"Perhaps a more realistic point of departure is a certain typhoon
Saturday in Mid-1974, three o'clock in the afternoon, when Hong
Kong lay battened down waiting for the next onslaught. In the
bar of the Foreign Correspondents' Club, a score of journalists,
mainly from former British colonies--Australian, Canadian,
American--fooled and drank in a mood of violent idleness, a
chorus without a hero. Thirteen floors below them, the old trams
and double deckers were caked in the mud-brown sweat of building
dust and smuts from the chimney-stacks in Kowloon. The tiny
ponds outside the highrise hotels prickled with slow subversive
rain. And in the men's room, which provided the Club's best view
of the harbour, young Luke the Californian was ducking his face
into the handbasin, washing the blood from his mouth ...
The hills were slate under the stacks of black cloudbank. Six
months ago the sight would have had him cooing with pleasure.

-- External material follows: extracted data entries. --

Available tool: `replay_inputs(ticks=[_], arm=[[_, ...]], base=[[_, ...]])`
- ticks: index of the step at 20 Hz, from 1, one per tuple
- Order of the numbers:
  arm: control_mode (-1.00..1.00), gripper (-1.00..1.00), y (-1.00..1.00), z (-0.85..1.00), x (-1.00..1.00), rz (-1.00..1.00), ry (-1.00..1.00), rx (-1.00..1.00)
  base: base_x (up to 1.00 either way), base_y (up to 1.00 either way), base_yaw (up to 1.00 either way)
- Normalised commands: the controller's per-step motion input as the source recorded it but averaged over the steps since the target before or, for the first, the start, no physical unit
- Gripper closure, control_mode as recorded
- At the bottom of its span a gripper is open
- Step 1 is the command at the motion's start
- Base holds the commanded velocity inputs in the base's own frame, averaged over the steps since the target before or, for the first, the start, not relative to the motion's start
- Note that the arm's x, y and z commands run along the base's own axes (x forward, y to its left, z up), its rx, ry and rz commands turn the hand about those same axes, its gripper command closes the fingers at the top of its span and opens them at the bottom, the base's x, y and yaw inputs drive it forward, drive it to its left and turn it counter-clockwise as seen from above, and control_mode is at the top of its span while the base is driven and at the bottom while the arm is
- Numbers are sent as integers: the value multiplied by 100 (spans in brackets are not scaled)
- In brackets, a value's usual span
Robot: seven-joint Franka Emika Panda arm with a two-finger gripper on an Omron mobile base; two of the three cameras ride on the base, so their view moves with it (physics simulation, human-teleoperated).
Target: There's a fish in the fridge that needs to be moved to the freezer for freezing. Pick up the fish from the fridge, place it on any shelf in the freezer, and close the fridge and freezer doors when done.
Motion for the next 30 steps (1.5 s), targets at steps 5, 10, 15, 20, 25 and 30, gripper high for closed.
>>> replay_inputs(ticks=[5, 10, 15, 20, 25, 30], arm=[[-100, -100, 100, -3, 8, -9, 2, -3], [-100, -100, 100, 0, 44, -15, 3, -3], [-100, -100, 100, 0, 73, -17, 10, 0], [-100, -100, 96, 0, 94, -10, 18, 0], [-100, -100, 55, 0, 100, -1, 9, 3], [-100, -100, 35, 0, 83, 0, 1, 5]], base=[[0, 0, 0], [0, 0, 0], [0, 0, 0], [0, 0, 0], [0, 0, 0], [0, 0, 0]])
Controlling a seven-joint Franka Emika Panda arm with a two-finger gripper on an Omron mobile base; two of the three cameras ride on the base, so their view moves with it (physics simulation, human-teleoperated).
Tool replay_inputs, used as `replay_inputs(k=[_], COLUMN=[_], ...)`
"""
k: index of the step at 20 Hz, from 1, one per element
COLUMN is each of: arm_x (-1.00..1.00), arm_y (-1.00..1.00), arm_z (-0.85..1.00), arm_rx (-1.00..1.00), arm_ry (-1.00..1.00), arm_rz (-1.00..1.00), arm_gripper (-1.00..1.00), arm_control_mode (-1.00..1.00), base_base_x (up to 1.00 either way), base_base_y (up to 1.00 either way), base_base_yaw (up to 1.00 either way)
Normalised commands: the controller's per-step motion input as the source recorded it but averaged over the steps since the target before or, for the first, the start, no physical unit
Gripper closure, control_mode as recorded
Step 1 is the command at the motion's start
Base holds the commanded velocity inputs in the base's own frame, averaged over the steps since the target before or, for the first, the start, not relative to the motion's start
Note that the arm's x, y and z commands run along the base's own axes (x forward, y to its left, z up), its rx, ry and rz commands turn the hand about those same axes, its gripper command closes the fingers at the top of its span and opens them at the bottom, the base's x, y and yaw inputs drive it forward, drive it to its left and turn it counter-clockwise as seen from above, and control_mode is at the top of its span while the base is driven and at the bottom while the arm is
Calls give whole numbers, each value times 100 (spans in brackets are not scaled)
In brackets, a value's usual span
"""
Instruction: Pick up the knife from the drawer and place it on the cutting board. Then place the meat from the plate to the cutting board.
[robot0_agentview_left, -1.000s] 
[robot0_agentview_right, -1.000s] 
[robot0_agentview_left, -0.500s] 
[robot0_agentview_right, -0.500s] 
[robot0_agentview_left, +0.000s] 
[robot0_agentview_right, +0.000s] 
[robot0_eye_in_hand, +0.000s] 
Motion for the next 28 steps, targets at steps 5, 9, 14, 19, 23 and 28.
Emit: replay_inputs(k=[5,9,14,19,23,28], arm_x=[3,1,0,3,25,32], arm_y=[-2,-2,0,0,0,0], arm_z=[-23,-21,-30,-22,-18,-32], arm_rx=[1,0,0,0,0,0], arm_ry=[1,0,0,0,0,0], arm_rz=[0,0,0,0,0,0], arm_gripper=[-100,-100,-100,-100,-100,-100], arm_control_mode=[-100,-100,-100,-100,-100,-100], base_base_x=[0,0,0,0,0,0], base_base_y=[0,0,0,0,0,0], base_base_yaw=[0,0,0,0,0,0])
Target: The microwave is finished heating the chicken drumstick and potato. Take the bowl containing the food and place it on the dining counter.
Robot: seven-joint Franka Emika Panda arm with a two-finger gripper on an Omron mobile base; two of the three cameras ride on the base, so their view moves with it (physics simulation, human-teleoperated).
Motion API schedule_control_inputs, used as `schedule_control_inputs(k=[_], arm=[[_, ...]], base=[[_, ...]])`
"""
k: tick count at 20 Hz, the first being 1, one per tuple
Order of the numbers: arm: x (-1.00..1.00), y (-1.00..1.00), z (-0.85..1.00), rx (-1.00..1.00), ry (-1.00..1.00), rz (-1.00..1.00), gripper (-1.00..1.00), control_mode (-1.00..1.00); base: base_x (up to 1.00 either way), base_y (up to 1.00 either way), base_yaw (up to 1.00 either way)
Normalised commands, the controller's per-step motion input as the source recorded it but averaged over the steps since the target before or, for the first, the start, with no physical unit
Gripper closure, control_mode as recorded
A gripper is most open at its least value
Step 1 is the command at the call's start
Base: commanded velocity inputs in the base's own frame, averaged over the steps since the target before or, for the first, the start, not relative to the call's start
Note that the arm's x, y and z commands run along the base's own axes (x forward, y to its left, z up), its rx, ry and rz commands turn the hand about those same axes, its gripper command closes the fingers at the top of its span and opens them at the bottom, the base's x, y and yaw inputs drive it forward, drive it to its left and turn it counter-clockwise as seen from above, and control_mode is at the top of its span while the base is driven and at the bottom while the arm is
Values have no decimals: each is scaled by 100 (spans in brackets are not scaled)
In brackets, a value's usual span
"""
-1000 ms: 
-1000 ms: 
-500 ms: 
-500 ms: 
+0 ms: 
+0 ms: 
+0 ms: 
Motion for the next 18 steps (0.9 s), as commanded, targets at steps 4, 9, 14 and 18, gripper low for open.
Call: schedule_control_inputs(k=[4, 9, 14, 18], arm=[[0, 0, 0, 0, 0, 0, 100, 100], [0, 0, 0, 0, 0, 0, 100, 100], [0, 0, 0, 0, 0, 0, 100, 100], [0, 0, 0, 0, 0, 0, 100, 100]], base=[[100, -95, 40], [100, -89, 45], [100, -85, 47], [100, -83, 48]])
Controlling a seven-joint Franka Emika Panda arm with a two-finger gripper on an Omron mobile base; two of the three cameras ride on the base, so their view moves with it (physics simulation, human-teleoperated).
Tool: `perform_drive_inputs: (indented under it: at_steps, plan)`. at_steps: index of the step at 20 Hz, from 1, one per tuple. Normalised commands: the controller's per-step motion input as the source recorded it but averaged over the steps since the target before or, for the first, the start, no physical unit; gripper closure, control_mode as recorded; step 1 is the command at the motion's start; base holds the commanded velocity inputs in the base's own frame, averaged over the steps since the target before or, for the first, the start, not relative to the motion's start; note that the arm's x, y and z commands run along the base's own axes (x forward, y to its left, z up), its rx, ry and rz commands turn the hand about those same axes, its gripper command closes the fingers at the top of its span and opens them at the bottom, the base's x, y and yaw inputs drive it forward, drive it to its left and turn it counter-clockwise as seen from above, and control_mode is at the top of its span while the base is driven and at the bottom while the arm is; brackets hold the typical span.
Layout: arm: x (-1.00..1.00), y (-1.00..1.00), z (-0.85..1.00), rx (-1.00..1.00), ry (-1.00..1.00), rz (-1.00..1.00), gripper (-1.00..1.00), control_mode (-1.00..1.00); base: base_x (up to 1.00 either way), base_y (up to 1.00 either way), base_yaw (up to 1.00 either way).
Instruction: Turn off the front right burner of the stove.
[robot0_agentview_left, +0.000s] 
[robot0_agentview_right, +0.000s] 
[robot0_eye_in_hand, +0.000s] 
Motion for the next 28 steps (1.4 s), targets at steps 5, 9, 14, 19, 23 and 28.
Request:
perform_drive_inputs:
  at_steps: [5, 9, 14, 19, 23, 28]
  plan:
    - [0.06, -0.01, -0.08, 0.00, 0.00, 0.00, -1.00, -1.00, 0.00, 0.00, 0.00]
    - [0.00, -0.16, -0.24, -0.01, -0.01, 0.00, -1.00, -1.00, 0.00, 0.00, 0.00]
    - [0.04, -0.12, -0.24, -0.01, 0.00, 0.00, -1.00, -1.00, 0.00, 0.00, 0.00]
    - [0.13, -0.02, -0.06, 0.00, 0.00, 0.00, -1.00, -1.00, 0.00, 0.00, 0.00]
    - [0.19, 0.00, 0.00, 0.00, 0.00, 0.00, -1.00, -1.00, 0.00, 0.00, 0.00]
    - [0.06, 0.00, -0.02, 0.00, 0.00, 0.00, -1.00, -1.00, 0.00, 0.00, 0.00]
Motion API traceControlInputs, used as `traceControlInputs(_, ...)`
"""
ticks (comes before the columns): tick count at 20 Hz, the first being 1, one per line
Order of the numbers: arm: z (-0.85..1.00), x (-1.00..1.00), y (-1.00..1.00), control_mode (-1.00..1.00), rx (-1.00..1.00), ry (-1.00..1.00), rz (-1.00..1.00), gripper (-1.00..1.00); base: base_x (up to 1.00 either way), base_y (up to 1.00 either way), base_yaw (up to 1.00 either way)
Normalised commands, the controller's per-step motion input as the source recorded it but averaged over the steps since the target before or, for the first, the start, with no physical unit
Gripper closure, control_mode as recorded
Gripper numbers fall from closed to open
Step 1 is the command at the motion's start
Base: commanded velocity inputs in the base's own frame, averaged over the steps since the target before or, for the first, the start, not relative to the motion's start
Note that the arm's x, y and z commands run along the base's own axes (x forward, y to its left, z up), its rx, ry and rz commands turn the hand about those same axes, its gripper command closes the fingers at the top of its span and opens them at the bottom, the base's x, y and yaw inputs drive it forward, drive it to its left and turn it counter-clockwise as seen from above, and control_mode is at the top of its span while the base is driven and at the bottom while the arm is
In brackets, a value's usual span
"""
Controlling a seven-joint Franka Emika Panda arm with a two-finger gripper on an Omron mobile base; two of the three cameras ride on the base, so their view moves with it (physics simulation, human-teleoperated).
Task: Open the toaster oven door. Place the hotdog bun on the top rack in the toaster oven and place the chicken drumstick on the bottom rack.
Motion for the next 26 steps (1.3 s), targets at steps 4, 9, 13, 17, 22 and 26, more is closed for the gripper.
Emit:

The harbour, the din, even the skyscraper shanties that
clambered from the sea's edge upward to the Peak: after Saigon,
Luke had ravenously embraced the whole scene. But all he saw
today was a smug, rich British rock run by a bunch of
plum-throated traders whose horizons went no further than their
bellylines. The Colony had therefore become for him exactly what
it was already for the rest of the journalists: an airfield, a
telephone, a laundry, a bed. Occasionally--but never for long--a
woman ...
The taxi was a red Mercedes, quite new, but nowhere kills a car
faster than the Peak, climbing at no speed forever,
air-conditioners at full blast. The weather continued awful. As
they sobbed slowly up the concrete cliffs they were engulfed by
a fog thick enough to choke on. When they got out it was even
worse. A hot, unbudgeable curtain had spread itself across the
summit, reeking of petrol and crammed with the din of the
valley. The moisture floated in hot fine swarms. On a clear day
they would have had a view both ways, one of the loveliest on
earth: northward to Kowloon and the blue mountains of the New
Territories which hid from sight the eight hundred million
Chinese who lacked the privilege of British rule; southward to
Repulse and Deep Water Bays and the open China Sea. High Haven
after all had been built by the Royal Navy in the Twenties in
all the grand innocence of that service, to receive and impart a
sense of power ...
He explained how the Peak was traditionally Hong Kong's
Olympus--'the higher you lived on it, the higher you stood in
society'..."
--The Honourable Schoolboy by John Le Carre (1977)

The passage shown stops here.